For instance, information about the average number of days it is taking Maximus Federal Services to issue a decision isn't readily available from the report, and the number of final IMR decisions issued last year is either more than 3,700 or more than 37,000, depending on which chart one looks at.
WorkCompCentral Western Bureau Chief, Greg Jones, notes that 53,951, or 73.6% of the applications received last year, were "closed" as of Dec. 31, 2013, and 19,331 remained open, and that the closed cases include 11,748 applications, and 4,698 cases that were terminated before Maximus issued a final determination letter, but there is no disposition stated for the remaining 37,505 cases that the report says were closed.
Figure 5 in the report shows that Maximus issued 37,505 final determination letters on these cases. According to the executive summary, "a total of 3,723 IMR final determination letters were issued by Dec. 31, 2013, each containing an average of two disputed medical treatments." The 3,373 figure appears again in a table reporting the number of applications received and closed each month.
However, Figure 4 reports 3,729 final determination letters were issued in 2013, and this number is repeated again later on in the report.
There are also many questions about the timeliness of IMR review decisions issued by Maximus.
|Just a (wind)surfer dude ... not selling.|
While the report deals mostly with 2013 data, the timeliness graph indicates that the average number of days to issue a standard decision fell to about 70 in December and remained about the same through February 2014. In March the delay increased to about 80 days and by June 2014 it was taking Maximus about 130 days to issue a decision, more than double the amount of time allowed by regulation in standard cases.
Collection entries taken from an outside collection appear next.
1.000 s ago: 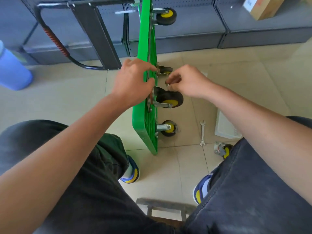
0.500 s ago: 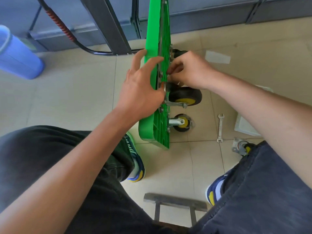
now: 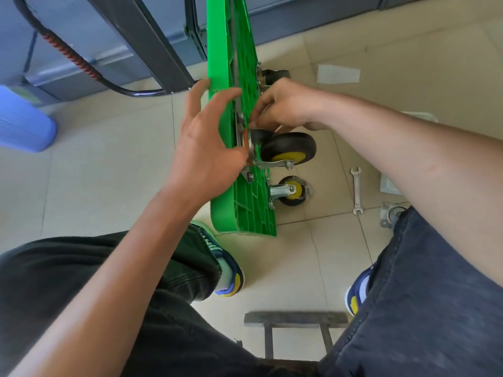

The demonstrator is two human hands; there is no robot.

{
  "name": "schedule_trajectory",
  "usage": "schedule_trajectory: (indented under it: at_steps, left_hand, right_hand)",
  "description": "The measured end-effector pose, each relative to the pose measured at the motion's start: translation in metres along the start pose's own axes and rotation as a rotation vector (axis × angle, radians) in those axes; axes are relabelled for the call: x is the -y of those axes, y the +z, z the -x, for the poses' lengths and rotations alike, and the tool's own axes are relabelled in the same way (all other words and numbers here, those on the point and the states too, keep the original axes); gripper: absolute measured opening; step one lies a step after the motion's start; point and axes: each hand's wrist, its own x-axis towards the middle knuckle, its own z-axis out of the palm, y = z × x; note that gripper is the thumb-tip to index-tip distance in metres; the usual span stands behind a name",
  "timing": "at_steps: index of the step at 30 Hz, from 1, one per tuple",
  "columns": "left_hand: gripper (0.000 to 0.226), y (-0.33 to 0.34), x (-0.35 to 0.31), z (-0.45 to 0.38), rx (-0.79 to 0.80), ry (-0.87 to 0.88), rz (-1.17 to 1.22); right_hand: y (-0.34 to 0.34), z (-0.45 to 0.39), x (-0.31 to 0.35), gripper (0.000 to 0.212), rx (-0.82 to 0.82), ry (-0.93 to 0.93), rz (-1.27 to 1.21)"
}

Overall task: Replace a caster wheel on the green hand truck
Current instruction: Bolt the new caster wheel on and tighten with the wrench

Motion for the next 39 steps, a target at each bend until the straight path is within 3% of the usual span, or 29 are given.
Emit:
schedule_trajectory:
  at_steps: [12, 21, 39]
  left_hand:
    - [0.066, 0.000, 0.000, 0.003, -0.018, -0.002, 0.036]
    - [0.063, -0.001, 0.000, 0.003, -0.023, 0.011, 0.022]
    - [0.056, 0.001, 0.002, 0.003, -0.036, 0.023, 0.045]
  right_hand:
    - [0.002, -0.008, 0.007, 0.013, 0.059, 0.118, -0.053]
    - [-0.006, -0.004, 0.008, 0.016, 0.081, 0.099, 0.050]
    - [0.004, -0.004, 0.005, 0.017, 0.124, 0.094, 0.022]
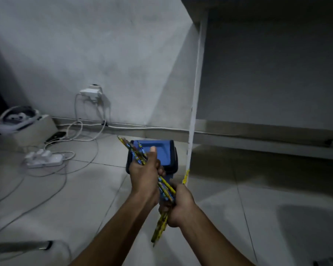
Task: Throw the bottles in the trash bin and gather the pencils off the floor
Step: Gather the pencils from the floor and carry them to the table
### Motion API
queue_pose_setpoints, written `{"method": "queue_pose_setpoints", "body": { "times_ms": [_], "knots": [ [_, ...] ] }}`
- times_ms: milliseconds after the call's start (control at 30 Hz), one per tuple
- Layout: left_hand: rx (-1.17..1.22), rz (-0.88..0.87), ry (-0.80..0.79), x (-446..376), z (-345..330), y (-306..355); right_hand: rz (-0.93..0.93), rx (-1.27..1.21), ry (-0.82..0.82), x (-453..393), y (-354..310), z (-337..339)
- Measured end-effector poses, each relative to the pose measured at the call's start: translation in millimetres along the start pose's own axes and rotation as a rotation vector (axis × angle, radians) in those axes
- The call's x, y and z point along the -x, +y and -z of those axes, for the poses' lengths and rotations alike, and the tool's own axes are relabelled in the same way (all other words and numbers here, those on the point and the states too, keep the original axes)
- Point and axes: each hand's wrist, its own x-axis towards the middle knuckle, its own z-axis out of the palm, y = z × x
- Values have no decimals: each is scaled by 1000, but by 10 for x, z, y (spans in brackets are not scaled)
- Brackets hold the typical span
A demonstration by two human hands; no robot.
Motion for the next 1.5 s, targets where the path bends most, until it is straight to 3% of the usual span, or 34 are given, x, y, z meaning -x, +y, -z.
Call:
{"method": "queue_pose_setpoints", "body": {
  "times_ms": [167, 433, 600, 900, 1133, 1300, 1500],
  "knots": [
    [19, -105, 61, -52, 36, 100, -76, -61, -197, 95, -129, -437],
    [50, -126, 25, -421, -100, 612, -98, 169, -263, -73, -369, -899],
    [-85, -11, 19, -535, -251, 979, -102, 276, -189, 109, -553, -1084],
    [-387, 321, 191, 0, -577, 1995, -200, 486, 15, 1230, -893, -1554],
    [-495, 565, 55, 623, -1173, 3075, -244, 597, 37, 2537, -1519, -1960],
    [-515, 662, 20, 864, -1819, 3888, -268, 534, 42, 3391, -2137, -2331],
    [-533, 693, -48, 910, -2602, 4580, -171, 496, 56, 4075, -2969, -2727]
  ]
}}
There is no indication in the report about any penalties assessed against Maximus. The DWC contract with Maximus contains provisions requiring the firm to issue 95% of decisions within the specified timeframes.
DWC had told WorkCompCentral previously that it had not assessed fines because it was slow in reviewing IMR applications that were forwarded to it for review, and that contributed to the delays.
When asked for this morning's story by Jones about fines the division deferred.
These are important questions because they test the credibility of the report, which in turn challenges the credibility of IMR.
If the state wants The People to buy into IMR it has to deal with these challenges up front, which means acknowledging the issues, and giving voice to both supporters and critics.
As one commentator to the WorkCompCentral story this morning about the report says, "We have created a miserable system that is only good for rationing care. Doctors, who should be in control are helpless. Yes, there are abusers. Just don't let them in your MON and trust the doctors you have."
An article I read yesterday was about the best sales advice ever received, and that advice came from a "surfer dude." The author was looking at backpacks and she became engaged in a conversation about hiking with the surfer dude. They talked about Yosemite, about bouldering, about the love of the outdoors.
She ended up paying $250 for a new backpack after a previous sales experience at a bigger store turned her off because it was a direct sale rather than the conversation "surfer dude" evinced.
"As I was checking out I said to the surfer dude 'you’re good at this.' 'Good at what?' he asked. 'Selling!' I said. 'I have been selling for years and you are really good.' He looked confused, 'I don’t sell' he said, 'I just took my fathers advice and find out what people want. What they love about hiking or the outdoors, what their interests are, then I show’em things that work for what they want.'
I get the same feeling about this report. The state is trying too hard to sell IMR, to justify the system and the law, rather than finding out what the "interests are" and then showing what works for "what they want."
IMR is a huge culture shock. People don't want to be sold on it. But they likely do want to buy into it, if the conversation leads down that path. It's up to the state to guide that conversation, not force it.